> _Prompt_: The only thing to report is how many lines of the data contain the word "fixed".

> _Given information_:
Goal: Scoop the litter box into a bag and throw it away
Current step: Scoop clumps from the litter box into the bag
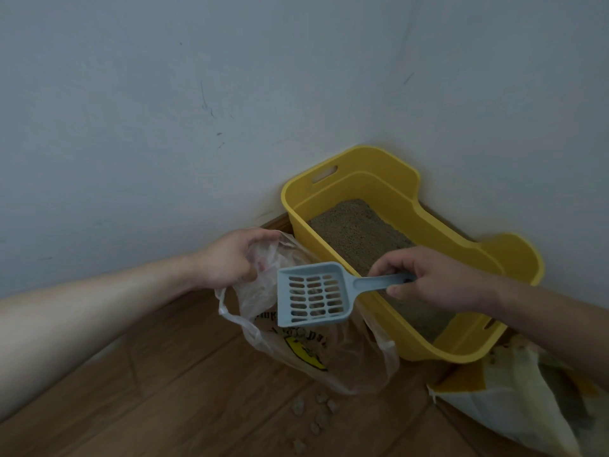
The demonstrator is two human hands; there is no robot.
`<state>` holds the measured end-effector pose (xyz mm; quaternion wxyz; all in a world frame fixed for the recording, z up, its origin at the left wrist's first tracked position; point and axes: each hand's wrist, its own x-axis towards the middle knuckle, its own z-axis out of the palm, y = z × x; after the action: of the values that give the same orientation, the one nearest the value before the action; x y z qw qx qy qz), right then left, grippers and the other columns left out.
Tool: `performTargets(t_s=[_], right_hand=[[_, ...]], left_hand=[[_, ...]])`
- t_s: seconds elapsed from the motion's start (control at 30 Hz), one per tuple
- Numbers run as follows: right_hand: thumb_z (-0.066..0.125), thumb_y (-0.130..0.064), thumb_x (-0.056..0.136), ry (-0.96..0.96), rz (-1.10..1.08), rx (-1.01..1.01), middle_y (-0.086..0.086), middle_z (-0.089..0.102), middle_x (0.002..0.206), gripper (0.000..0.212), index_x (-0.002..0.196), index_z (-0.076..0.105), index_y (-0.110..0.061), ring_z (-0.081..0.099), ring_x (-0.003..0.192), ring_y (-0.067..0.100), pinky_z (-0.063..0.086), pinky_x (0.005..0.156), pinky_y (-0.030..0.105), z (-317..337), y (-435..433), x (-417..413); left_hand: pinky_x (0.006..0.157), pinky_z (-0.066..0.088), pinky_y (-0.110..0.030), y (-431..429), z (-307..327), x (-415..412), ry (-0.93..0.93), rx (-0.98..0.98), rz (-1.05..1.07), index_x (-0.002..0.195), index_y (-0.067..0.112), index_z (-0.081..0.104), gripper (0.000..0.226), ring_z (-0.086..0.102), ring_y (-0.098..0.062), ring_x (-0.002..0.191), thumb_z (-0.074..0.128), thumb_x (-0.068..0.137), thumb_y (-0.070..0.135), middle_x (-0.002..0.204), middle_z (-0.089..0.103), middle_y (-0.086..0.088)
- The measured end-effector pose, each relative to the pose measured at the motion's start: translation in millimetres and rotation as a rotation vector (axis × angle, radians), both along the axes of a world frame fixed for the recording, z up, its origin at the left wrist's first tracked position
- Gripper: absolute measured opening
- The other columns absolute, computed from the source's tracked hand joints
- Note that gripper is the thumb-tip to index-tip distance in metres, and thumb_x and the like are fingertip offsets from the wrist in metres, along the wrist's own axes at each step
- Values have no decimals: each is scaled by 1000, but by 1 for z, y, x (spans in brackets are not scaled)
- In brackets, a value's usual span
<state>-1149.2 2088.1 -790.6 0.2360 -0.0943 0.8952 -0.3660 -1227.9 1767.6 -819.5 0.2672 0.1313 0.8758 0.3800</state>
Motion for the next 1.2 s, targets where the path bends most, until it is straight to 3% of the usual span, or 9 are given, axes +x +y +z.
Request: performTargets(t_s=[0.1, 0.2, 0.3, 0.43, 0.57, 0.7, 0.83, 1.0, 1.2], right_hand=[[66, -11, 91, 25, 6, 10, -13, 66, 87, 25, 98, 68, -35, 58, 73, -2, 46, 69, 23, 2, 0, 1], [65, -10, 92, 41, -26, -20, -4, 65, 85, 25, 99, 68, -33, 58, 71, 7, 48, 66, 23, 8, 6, 0], [63, -9, 92, 76, -95, -44, 0, 62, 80, 24, 99, 68, -31, 54, 66, 4, 45, 61, 21, 14, 18, -1], [63, -12, 93, 135, -200, 28, -4, 59, 81, 20, 100, 66, -31, 53, 67, 4, 44, 64, 28, 14, 33, -1], [63, -17, 94, 134, -258, 100, -3, 62, 86, 19, 99, 63, -34, 58, 77, 17, 50, 73, 42, 11, 39, 3], [61, -19, 95, 135, -290, 145, -7, 63, 86, 18, 99, 62, -37, 60, 78, 12, 50, 72, 37, 11, 42, 8], [61, -22, 94, 121, -348, 203, -8, 66, 91, 15, 100, 62, -36, 63, 83, 13, 55, 78, 41, 9, 51, 10], [59, -22, 96, 105, -412, 279, -8, 65, 93, 12, 103, 61, -32, 63, 84, 10, 56, 73, 33, 2, 64, 11], [56, -20, 95, 99, -409, 515, -3, 62, 85, 7, 100, 61, -23, 59, 76, 12, 49, 63, 30, -4, 79, 7]], left_hand=[[64, 55, -26, 1, 1, 0, 5, -14, -7, 143, 32, 45, 84, 65, -14, 97, 60, 75, -16, 116, 59, 8], [65, 54, -25, 1, -1, 0, 12, -10, -6, 143, 30, 46, 84, 64, -15, 98, 60, 75, -16, 120, 58, 6], [66, 55, -23, 1, -3, -2, 6, 3, -9, 143, 29, 47, 85, 63, -15, 102, 60, 73, -17, 120, 60, 6], [72, 58, -54, 3, -3, -2, -7, 43, 11, 140, 31, 50, 86, 69, -30, 95, 59, 72, -20, 111, 64, 6], [69, 54, -64, 10, 1, -4, 14, 68, -18, 136, 36, 52, 85, 66, -44, 96, 60, 71, -17, 121, 62, 5], [64, 59, -44, 20, 6, -5, 35, 83, -36, 137, 34, 53, 81, 69, -26, 95, 60, 74, -16, 129, 58, 5], [84, 59, -40, 26, 5, -11, 26, 135, -12, 137, 32, 54, 79, 65, -17, 108, 65, 74, -16, 128, 60, 7], [72, 58, -27, 39, 4, -17, -19, 191, 2, 126, 39, 55, 73, 72, -14, 89, 69, 77, -12, 110, 67, 5], [68, 53, -20, 53, 2, -20, -17, 199, -1, 135, 28, 54, 72, 69, -5, 79, 72, 78, -12, 104, 63, 5]])
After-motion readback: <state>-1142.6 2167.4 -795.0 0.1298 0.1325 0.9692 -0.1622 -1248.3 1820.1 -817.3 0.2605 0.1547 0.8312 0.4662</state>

> _Answer to this problem_: 2